Task description. Your task is to copy each line of the material that holds the word "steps".

··· Raw data ···

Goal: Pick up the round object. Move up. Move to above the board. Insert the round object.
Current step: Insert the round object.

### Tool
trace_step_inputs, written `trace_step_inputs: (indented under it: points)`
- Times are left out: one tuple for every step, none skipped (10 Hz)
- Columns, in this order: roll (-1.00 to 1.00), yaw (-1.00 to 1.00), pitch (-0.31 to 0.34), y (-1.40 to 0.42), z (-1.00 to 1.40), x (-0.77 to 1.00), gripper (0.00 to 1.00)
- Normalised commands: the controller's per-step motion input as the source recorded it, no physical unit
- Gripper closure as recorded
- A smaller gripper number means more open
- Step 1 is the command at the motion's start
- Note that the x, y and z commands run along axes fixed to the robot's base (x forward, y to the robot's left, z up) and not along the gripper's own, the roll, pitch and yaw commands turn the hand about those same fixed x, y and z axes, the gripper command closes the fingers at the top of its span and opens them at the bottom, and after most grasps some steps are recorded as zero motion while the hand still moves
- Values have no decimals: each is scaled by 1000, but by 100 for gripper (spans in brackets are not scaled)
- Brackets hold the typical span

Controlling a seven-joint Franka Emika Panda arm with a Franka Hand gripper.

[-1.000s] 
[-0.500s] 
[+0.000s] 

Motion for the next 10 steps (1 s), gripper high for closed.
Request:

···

Exercise answer.
- Note that the x, y and z commands run along axes fixed to the robot's base (x forward, y to the robot's left, z up) and not along the gripper's own, the roll, pitch and yaw commands turn the hand about those same fixed x, y and z axes, the gripper command closes the fingers at the top of its span and opens them at the bottom, and after most grasps some steps are recorded as zero motion while the hand still moves
Motion for the next 10 steps (1 s), gripper high for closed.

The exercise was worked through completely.